C’est toujours attirant quand un premier roman rencontre un grand succès. Avec Sarek, Ulf Kvensler entre dans la cour des auteurs de polars scandinaves dont la mode n’est pas encore passée. C’est en Suède que se déroule ce roman captivant, par son côté espaces sauvages et sa confrontation à la sauvagerie dont l’homme peut être capable. La quatrième de couverture, déjà alléchante, nous en dit un peu plus :
« Dans les paysages fascinants de Sarek aux confins de la Laponie, le pire a peut-être déjà eu lieu.
Anna est retrouvée en hypothermie par les services de secours, des marques de strangulation et des contusions sur le corps. Qu’est-il arrivé pendant cette randonnée de plusieurs jours dans le parc sauvage de Sarek, en Suède ? Où sont passés son conjoint Henrik, sa meilleure amie Milena et cet homme étrange qui s’est joint à eux à la dernière minute, Jacob ?
Anna aura-t-elle la force de raconter aux policiers qui l’interrogent ce qu’il s’est vraiment passé ? Le peut-elle seulement ?
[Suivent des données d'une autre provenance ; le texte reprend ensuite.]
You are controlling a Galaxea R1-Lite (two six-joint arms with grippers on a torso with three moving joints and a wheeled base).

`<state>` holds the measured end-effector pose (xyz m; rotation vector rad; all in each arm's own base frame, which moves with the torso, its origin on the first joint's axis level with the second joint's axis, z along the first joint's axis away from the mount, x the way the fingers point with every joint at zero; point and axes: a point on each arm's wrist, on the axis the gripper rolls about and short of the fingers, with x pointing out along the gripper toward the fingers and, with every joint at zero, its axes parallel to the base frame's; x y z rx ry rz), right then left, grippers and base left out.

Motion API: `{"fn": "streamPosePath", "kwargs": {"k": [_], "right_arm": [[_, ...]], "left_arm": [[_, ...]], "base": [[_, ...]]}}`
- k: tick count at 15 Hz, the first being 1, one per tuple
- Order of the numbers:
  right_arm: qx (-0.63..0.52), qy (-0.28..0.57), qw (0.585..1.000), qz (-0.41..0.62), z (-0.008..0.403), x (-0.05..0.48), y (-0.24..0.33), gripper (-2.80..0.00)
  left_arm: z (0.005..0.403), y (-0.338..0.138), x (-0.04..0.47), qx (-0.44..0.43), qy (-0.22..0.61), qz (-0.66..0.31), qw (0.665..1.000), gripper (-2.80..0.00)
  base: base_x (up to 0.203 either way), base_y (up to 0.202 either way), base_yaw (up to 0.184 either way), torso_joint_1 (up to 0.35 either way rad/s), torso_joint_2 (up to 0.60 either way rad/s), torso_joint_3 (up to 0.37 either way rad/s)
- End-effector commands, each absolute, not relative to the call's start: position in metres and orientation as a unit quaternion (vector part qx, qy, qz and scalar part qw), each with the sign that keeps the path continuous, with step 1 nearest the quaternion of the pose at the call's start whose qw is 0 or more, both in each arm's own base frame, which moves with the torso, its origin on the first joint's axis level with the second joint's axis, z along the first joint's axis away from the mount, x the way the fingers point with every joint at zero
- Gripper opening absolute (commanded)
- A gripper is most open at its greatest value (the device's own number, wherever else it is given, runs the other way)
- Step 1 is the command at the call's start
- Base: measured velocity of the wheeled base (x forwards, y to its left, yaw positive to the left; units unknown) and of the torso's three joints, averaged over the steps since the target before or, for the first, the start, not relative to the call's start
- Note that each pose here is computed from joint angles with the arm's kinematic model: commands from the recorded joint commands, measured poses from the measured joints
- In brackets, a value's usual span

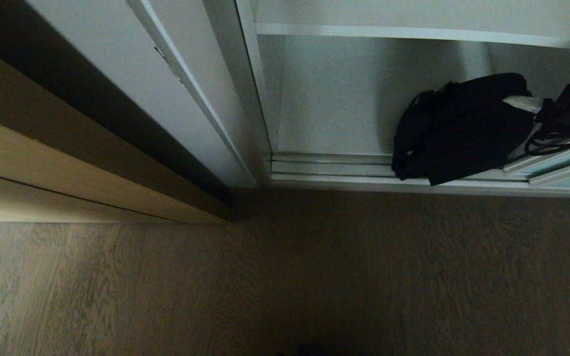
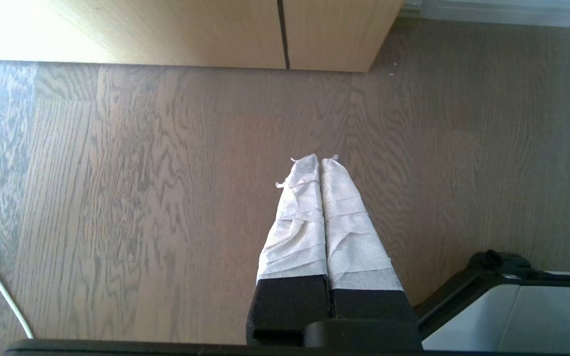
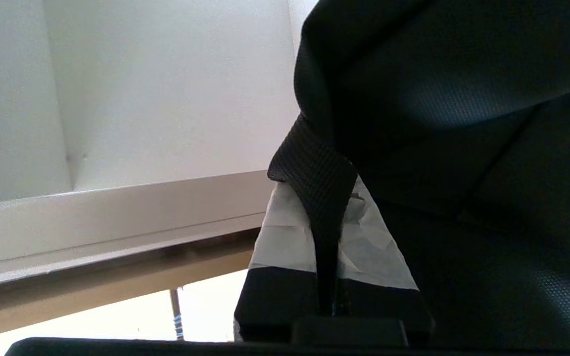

Dans ce drame psychologique d’une puissance inouïe, Ulf Kvensler offre un roman entre polar et littérature et nous prend au piège d’une Suède aussi grandiose qu’impitoyable. Magistral. »
Accident, disparition ou crime, la question se pose, car seule Anna Signe Samuelson a été retrouvée dans ce parc relativement dangereux de Sarek. Il est vrai que Jacob Tessin va attirer dans un premier temps l’attention du lecteur. En effet, si les trois amis ont l’habitude de randonner ensemble, il est venu s’ajouter au trio. Il est le nouveau petit ami de Milena, mais Anna qui est juste, ne découvre pas grand-chose sur lui. De même, il est à l’origine du choix du parc de Sarek, en septembre, la pire saison qui y soit. De là à penser qu’il prépare un sale coup… Mais un thriller est rarement intuitif et je ne vous gâcherai la lecture et vous laisserai découvrir par vous-même le ou les secrets que recèlent ce récit palpitant.
Nous avons un chapitrage court comme il se doit dans le genre. Mais ici, nous avons une alternance du récit d’Anna à la première personne qui nous raconte la genèse de cette randonnée et les relations entre les différents protagonistes avec celui des interrogatoires plutôt bienveillants de la police suédoise qui essaye de comprendre ce qui a pu se passer, car il y a quand même une tentative de strangulation sur Anna. Il est à noter que ce récit est d’autant plus agréable que le traducteur, Rémi Cassaigne, a déjà pris en charge d’autres auteurs reconnus comme Viveca Sten, Camilla Läckberg ou l’incontournable Henning Mankell qui sont autant de gages de la qualité du traducteur.
La couverture issue d’une photographie d’Andreas Geh, mi-lac mi-tourbière, fait ressortir l’hostilité du site de la randonnée. C’est bien cette dangerosité des lieux qui nous saisit lors de la lecture de cette randonnée éprouvante. Et c’est dans ce milieu que nous verrons évoluer un personnage manipulateur, toxique puis pervers narcissique, tout au long de la randonnée. Mais les choses sont rarement ce qu’elles semblent être et la fin de l’histoire pourrait bien être toute autre et laisse l’imagination du lecteur choisir ce qu’il en a ressenti pour en tirer ses propres conclusions. Sarek mérite largement le prix du meilleur premier roman policier de l’Académie suédoise et bien d’autres nominations.
La réussite de ce roman tient surtout dans la densité des personnages qu’Ulf Kvensler dépeint sans concession. C’est la vraie vie, personne n’est tout blanc ou tout noir, et c’est confronté aux événements les plus déconcertants que l’assurance qu’on pense avoir se dissipe et que ce qu’on est réellement se révèle au grand jour. La véritable gageure de ce premier roman est de nous tenir en haleine dans un huis clos oppressant en plein air. Une belle entrée en matière.